The Virtual Geophysics Laboratory (VGL, http://vgl.auscope.org) provides a flexible, web based environment where researchers can browse data and use a variety of scientific software packaged into “tool kits” that run in the Cloud. Both data and tool kits are published by multiple researchers and registered with the VGL infrastructure forming a data and application marketplace. The VGL provides the basic work flow of Discovery and Access to the disparate data sources and a Library for tool kits and scripting to drive the scientific codes. Computation is then performed on the Research or Commercial Clouds. Provenance information is collected throughout the work flow and can be published alongside the results allowing for experiment comparison and sharing with other researchers.
VGL's "mix and match" approach to data, computational resources and scientific codes, enables a dynamic approach to scientific collaboration. VGL allows scientists to publish their specific contribution, be it data, code, compute or work flow, to a "marketplace" for science workflows.
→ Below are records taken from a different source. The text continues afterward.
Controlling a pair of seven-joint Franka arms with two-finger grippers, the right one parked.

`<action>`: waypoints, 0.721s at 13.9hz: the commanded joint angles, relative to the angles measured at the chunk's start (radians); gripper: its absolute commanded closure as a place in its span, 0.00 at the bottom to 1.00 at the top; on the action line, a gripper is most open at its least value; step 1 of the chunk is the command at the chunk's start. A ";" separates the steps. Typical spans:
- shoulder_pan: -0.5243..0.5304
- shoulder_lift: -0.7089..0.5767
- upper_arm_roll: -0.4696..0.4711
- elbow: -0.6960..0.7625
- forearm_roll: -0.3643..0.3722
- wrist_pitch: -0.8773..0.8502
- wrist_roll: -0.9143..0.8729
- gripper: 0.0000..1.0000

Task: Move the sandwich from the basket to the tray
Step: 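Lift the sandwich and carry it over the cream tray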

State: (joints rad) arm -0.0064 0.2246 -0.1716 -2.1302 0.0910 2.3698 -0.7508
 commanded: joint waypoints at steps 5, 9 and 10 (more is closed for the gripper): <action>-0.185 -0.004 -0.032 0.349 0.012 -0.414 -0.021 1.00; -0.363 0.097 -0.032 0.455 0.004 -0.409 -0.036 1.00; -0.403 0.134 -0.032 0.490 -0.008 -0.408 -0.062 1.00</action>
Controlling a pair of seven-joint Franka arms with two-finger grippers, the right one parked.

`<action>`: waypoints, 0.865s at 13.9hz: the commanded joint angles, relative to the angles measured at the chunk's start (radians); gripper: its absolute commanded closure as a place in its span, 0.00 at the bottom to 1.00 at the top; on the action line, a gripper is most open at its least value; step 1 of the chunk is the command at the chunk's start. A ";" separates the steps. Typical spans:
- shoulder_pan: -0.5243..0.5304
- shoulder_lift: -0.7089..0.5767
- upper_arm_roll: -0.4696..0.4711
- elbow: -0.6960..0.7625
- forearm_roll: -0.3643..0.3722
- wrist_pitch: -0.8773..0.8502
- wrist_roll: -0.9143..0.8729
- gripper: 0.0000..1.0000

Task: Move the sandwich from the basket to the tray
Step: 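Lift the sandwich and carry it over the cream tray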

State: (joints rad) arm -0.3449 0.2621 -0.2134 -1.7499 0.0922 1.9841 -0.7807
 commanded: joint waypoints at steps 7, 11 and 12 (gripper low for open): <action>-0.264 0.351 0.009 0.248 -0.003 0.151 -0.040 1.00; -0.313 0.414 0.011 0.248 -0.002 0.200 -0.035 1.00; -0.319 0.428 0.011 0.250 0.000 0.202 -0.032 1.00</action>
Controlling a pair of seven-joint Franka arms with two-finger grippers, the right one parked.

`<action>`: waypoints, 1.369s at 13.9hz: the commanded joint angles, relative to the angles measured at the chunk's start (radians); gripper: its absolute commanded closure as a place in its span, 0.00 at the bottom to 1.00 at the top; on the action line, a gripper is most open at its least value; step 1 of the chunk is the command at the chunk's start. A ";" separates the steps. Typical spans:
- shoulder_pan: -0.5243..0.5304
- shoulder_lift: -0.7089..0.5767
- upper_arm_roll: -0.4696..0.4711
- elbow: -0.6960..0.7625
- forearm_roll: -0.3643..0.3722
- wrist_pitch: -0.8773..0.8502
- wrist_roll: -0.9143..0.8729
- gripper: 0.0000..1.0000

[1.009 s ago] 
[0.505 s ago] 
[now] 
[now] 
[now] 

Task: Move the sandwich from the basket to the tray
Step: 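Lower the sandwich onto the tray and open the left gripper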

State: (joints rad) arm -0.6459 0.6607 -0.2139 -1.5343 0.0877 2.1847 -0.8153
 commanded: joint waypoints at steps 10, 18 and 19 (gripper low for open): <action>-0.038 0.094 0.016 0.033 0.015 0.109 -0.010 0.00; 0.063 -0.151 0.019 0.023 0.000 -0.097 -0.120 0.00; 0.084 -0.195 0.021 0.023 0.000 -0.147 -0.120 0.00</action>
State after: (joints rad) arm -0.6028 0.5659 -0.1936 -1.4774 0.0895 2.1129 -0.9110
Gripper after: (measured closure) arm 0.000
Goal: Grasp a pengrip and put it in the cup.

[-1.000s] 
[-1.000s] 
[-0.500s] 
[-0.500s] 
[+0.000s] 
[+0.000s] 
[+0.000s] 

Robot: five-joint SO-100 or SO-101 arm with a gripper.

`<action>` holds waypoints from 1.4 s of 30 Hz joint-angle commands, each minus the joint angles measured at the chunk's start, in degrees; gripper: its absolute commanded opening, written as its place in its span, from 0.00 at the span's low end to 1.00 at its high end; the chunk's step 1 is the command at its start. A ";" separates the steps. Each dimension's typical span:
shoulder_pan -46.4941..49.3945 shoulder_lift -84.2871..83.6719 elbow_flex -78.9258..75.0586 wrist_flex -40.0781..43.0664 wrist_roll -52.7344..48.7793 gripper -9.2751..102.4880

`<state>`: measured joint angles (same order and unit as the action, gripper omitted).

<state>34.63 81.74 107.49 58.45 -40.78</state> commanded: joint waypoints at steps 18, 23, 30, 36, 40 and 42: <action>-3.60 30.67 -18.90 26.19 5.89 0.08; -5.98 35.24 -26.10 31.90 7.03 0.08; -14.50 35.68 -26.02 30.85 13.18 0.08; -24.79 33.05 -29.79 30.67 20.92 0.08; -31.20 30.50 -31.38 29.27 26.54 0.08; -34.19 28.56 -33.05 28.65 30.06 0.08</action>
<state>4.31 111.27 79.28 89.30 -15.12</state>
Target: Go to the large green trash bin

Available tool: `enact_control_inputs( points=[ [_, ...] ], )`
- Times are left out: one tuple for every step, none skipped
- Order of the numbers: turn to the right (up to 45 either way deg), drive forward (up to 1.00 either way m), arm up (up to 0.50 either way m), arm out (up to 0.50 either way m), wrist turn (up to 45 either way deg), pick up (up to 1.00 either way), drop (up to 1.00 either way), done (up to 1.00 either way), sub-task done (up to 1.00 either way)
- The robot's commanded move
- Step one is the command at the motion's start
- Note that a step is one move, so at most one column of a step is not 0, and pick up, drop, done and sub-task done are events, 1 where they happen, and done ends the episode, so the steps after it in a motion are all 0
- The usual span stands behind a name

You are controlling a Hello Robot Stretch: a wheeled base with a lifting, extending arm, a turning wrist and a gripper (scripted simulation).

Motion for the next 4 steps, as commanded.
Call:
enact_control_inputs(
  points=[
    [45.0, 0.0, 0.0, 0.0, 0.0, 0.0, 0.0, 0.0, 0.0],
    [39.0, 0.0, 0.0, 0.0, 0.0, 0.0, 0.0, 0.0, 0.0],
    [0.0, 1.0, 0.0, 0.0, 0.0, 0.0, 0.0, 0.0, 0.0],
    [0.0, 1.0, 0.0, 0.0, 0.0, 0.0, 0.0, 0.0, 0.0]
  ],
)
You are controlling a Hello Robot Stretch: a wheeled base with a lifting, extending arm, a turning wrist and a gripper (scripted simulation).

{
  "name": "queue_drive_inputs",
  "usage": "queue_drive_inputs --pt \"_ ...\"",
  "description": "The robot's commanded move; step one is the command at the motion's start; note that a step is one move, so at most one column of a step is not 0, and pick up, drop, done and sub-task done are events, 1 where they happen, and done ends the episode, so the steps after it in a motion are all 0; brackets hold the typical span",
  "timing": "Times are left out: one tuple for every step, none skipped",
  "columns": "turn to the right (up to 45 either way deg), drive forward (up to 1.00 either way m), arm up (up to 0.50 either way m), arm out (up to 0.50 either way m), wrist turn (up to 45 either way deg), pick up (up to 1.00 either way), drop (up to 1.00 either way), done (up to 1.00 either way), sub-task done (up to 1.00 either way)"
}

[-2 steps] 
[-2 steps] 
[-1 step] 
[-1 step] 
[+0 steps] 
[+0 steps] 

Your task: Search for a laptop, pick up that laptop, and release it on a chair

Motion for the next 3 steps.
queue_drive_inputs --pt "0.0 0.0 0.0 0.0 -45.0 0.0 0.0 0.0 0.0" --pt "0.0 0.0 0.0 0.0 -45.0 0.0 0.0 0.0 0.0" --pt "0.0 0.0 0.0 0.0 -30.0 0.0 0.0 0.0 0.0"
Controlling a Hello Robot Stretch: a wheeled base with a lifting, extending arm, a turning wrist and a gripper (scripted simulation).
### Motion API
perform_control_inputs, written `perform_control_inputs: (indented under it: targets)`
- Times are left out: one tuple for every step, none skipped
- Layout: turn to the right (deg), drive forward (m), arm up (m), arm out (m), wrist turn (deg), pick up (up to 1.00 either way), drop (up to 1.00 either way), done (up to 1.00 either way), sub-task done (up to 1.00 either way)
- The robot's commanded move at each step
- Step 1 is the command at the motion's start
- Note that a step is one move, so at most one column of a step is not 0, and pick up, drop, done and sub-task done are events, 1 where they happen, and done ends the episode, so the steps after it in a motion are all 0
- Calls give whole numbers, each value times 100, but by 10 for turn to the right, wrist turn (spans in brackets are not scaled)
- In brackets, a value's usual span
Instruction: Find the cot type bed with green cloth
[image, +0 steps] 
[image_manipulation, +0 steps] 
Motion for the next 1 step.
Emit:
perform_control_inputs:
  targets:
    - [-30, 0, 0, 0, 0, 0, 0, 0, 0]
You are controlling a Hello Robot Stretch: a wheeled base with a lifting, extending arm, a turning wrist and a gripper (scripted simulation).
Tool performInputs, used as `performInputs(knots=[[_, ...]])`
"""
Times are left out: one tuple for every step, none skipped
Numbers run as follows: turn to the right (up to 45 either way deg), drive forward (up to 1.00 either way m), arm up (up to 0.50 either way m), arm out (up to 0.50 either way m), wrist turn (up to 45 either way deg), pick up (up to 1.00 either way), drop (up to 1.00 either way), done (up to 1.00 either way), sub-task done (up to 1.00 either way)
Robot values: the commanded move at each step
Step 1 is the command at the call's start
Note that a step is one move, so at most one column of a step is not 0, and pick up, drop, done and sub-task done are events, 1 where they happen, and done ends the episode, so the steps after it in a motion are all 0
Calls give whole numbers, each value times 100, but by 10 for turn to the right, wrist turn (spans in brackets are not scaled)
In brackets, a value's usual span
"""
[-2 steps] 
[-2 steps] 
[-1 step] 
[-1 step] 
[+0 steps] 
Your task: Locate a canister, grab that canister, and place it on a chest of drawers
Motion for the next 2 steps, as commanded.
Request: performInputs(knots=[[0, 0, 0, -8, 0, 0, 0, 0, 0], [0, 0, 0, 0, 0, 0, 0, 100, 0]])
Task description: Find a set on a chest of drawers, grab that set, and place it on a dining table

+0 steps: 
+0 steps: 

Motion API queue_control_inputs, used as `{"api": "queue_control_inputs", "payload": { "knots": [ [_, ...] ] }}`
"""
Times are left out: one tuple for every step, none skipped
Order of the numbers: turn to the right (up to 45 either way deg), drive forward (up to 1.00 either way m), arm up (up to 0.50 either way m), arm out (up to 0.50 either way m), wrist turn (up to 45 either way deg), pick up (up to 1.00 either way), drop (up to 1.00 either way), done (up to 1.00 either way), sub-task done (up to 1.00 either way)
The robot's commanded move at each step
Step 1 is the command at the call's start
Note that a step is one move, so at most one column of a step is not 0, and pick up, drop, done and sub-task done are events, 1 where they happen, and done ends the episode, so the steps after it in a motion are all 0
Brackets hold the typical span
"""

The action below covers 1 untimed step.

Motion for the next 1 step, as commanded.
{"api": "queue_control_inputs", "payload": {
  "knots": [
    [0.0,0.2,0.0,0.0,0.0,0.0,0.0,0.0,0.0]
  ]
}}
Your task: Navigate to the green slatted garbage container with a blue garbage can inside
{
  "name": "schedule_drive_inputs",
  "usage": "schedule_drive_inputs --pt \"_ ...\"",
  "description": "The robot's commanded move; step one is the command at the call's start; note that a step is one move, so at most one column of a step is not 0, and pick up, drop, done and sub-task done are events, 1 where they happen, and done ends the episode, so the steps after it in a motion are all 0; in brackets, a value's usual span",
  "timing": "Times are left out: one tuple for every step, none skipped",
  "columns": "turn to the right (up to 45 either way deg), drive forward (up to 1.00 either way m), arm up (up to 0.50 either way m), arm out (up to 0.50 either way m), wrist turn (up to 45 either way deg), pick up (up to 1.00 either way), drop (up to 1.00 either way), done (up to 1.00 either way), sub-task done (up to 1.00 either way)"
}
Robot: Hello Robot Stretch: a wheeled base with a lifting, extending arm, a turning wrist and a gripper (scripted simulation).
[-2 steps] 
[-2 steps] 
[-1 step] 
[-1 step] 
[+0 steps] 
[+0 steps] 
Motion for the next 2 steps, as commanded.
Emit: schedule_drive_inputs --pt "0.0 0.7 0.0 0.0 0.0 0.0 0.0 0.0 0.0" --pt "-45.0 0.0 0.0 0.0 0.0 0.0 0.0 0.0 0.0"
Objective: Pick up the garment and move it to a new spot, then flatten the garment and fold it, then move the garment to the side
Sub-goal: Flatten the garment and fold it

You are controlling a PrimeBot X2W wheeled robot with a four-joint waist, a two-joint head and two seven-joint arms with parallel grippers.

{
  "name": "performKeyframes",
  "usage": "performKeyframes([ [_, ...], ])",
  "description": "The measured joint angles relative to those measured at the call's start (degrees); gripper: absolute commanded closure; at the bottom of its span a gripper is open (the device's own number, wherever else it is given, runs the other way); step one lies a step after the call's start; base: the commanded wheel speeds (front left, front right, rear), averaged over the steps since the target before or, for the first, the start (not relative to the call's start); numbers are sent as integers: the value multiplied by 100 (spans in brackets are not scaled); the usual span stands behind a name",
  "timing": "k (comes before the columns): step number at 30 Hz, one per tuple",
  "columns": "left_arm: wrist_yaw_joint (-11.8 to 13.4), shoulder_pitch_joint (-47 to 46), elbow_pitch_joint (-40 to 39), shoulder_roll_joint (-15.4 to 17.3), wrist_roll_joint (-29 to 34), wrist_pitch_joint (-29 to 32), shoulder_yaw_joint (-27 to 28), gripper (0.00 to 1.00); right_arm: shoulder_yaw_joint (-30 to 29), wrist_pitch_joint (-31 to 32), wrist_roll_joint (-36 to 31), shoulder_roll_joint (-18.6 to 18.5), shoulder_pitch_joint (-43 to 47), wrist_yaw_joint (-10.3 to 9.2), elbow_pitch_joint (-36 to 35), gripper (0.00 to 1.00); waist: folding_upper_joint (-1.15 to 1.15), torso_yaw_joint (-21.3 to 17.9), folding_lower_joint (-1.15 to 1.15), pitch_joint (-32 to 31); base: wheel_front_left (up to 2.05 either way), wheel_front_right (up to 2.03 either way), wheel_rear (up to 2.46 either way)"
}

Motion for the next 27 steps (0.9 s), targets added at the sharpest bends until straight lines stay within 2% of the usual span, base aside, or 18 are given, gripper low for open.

Other scientists can choose the pieces that suit them best to assemble an experiment. The coarse grain workflow of the VGL framework combined with the flexibility of the scripting library and computational toolkits allows for significant customisation and sharing amongst the community.
The concept of a Scientific Code Marketplace (SCM), a outcome from the VGL project, but having diverse application beyond the VGL target audience, is outlined within this paper. The paper will detail the concept, architectural elements for such a system and potential benefits from its application
Virtual Laboratories, Cloud Computing,
A virtual laboratory has 3 phases: firstly the data selection, secondly the selecting and tuning of the processing algorithms, and thirdly submitting the job to the most appropriate computational facility and monitoring. A provenance workflow is automatically captured as part of the metadata. The entire infrastructure developed provides geoscientists with an integrated environment that provides seamless access to distributed data libraries and loosely couples these data to a variety of processing tools. In other words, a virtual laboratory is in essence a broker that uses interfaces compliant with OGC/ISO standards to enable resources from physically distributed systems to communicate with one another in an online virtual environment. The laboratory can link to a variety of compute resources than span from petascale HPC systems to private and commercial clouds and to local desktop. The user accesses the laboratory through an intuitive user-centred interface that enables real-time seamless linkage between all components. A provenance workflow is automatically generated in the background by capturing information on all inputs to the processing chain, including details about the user and their organization. The resultant metadata record is compliant with the ISO 19115 metadata standard and enables a team to not only keep track of jobs they have submitted, it also enables spatial displays of who ran what, where and when.
The benefit of the provenance workflow is that all products produced are transparent. As the metadata record captures all input files, including any changes to processing algorithms, time of extraction of the data from the databases, who ran what and where, the components of workflow can be reused by others wanting to run similar workflows. The greatest benefit is that all procedures used are accessible, verifiable and can be used by other investigators to test the results and hence there can be credibility of products produced.
A further benefit of transparent processing is that by openly sharing our work we create a platform that supports further innovation in the areas of scientific research, particularly if the data is accessible through open access mechanisms and any tools developed are open source.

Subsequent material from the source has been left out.